Bush's ninth achievement has been widely ignored. He strengthened relations with east Asian democracies (Japan, South Korea, Australia) without causing a rift with China. On top of that, he forged strong ties with India. An important factor was their common enemy, Islamic jihadists. After 9/11, Bush made the most of this, and Indian leaders were receptive. His state dinner for Indian prime minister Manmohan Singh in 2006 was a lovefest.
Finally, a no-brainer: the surge. Bush prompted nearly unanimous disapproval in January 2007 when he announced he was sending more troops to Iraq and adopting a new counterinsurgency strategy. His opponents initially included the State Department, the Pentagon, most of Congress, the media, the foreign policy establishment, indeed the whole world.

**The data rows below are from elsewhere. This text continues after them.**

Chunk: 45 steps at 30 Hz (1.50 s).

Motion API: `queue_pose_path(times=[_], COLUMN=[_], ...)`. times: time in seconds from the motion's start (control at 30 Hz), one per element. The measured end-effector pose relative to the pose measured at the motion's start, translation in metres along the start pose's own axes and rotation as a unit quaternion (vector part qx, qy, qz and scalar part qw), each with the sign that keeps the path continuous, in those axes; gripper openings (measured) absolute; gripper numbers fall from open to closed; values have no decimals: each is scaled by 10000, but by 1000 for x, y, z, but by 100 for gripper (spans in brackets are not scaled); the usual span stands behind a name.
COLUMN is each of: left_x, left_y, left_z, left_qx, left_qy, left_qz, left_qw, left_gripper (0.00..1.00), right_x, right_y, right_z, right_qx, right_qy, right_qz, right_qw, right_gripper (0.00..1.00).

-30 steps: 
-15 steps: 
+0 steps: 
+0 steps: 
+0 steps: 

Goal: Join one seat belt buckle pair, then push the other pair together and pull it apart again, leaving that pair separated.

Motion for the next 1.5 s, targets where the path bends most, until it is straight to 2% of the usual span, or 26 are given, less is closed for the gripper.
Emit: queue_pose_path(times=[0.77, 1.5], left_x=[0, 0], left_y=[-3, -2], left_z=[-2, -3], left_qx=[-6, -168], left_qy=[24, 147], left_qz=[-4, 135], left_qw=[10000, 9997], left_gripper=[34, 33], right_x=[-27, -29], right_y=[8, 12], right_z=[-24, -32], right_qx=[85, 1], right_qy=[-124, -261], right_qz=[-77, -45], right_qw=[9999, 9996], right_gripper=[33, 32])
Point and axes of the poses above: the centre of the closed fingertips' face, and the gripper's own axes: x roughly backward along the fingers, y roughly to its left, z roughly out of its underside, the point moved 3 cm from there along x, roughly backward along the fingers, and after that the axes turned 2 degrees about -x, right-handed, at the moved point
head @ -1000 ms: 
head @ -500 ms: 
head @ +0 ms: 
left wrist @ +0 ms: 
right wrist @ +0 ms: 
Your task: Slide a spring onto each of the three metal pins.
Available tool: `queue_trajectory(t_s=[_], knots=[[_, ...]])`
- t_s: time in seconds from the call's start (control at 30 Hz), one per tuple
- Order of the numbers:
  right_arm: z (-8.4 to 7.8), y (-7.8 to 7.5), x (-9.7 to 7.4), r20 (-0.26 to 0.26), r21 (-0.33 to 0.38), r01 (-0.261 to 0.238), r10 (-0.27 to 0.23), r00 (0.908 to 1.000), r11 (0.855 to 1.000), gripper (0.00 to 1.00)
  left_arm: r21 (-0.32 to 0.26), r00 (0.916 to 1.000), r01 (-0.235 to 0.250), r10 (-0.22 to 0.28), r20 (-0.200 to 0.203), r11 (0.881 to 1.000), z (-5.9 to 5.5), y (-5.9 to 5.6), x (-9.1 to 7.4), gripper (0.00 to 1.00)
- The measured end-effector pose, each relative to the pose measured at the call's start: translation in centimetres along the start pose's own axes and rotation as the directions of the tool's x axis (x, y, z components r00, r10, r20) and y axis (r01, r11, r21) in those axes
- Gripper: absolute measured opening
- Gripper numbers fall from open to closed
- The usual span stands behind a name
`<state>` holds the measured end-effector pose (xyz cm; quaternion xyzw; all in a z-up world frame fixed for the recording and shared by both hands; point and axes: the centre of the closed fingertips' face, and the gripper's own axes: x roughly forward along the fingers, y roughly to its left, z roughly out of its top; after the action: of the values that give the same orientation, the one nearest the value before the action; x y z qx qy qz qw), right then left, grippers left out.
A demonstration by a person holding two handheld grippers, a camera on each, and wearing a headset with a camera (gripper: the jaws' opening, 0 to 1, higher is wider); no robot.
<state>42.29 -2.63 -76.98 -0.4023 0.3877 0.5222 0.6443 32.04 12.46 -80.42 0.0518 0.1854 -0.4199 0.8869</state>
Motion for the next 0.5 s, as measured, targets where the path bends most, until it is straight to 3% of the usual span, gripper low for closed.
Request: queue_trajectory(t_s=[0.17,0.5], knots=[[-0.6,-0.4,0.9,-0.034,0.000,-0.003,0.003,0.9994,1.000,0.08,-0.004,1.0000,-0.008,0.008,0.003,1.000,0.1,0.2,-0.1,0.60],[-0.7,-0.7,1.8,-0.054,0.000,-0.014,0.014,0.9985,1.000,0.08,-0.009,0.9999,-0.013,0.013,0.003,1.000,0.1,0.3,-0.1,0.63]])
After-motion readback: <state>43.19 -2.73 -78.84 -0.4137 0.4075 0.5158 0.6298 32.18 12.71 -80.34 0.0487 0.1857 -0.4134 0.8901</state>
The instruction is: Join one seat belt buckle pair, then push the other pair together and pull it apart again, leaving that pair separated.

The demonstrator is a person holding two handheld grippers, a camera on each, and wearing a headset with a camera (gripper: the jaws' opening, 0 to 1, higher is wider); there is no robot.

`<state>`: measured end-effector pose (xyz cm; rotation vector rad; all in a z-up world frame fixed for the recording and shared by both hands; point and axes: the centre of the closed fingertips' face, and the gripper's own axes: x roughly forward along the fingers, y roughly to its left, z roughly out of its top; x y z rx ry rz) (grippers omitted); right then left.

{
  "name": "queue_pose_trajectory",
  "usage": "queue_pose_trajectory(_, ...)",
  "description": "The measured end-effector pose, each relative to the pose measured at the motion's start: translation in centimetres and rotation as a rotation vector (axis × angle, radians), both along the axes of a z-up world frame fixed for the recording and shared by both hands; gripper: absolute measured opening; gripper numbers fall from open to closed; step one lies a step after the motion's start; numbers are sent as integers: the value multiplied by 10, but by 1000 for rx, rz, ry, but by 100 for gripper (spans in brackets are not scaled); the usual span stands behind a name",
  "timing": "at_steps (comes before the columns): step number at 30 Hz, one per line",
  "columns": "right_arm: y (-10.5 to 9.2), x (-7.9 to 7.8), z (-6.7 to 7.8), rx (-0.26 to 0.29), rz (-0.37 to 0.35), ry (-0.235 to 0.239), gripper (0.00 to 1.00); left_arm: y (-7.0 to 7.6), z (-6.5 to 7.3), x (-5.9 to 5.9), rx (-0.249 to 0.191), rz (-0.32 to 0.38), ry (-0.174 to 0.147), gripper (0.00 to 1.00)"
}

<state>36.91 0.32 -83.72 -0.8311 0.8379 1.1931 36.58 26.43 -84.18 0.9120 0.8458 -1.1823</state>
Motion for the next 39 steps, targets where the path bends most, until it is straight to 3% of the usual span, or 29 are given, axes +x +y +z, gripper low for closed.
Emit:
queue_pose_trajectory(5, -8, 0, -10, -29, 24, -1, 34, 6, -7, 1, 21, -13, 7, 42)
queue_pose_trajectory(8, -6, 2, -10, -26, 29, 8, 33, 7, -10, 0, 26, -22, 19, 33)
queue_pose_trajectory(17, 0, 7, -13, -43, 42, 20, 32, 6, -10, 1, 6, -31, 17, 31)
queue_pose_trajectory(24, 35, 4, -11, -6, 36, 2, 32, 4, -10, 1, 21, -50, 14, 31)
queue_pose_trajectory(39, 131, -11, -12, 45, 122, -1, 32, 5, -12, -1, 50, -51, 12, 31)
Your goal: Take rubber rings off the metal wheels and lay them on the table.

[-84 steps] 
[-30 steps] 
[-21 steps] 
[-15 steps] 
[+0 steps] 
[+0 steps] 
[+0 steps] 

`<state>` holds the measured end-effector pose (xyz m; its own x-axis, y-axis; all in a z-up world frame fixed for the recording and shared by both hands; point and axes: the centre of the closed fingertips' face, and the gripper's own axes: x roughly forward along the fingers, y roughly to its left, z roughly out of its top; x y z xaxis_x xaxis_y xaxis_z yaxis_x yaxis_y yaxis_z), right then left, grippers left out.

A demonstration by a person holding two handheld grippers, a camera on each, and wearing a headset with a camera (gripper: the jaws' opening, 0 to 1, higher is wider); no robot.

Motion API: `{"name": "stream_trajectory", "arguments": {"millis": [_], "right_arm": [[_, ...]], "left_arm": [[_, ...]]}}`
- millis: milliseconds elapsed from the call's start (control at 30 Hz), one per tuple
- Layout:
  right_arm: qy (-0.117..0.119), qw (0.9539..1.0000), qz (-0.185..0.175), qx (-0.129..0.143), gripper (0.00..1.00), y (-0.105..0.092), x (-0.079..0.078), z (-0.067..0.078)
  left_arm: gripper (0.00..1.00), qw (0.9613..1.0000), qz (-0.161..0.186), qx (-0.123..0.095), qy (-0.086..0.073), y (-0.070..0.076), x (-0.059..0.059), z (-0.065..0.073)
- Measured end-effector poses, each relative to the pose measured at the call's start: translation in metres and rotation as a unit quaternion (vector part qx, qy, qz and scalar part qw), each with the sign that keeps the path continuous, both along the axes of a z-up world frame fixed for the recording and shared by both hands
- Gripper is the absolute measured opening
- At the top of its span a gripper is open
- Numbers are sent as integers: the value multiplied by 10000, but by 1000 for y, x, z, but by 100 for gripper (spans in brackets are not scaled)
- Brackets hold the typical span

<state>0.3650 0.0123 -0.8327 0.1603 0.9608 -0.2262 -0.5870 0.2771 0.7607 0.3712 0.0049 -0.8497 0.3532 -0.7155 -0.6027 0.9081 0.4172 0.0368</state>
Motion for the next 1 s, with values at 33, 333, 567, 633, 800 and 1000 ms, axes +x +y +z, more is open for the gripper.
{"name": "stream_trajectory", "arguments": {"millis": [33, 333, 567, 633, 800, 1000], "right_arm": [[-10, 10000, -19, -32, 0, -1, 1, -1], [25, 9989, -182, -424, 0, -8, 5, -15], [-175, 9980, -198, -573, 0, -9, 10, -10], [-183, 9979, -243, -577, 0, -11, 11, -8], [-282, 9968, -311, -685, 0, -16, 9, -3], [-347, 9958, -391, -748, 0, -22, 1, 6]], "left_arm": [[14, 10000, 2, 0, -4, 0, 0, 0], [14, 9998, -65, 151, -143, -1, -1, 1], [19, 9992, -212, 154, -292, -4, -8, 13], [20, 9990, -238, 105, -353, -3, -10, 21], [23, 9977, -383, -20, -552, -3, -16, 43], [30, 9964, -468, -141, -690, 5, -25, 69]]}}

This makes his decision a profile in courage. Best of all, the surge worked. Iraq is now a fragile but functioning democracy.
How does Bush rank as a president? We won't know until he's judged from the perspective of two or three decades. Hindsight forced a sharp upgrading of the presidencies of Harry Truman and Dwight Eisenhower. Given his achievements, it may have the same effect for Bush.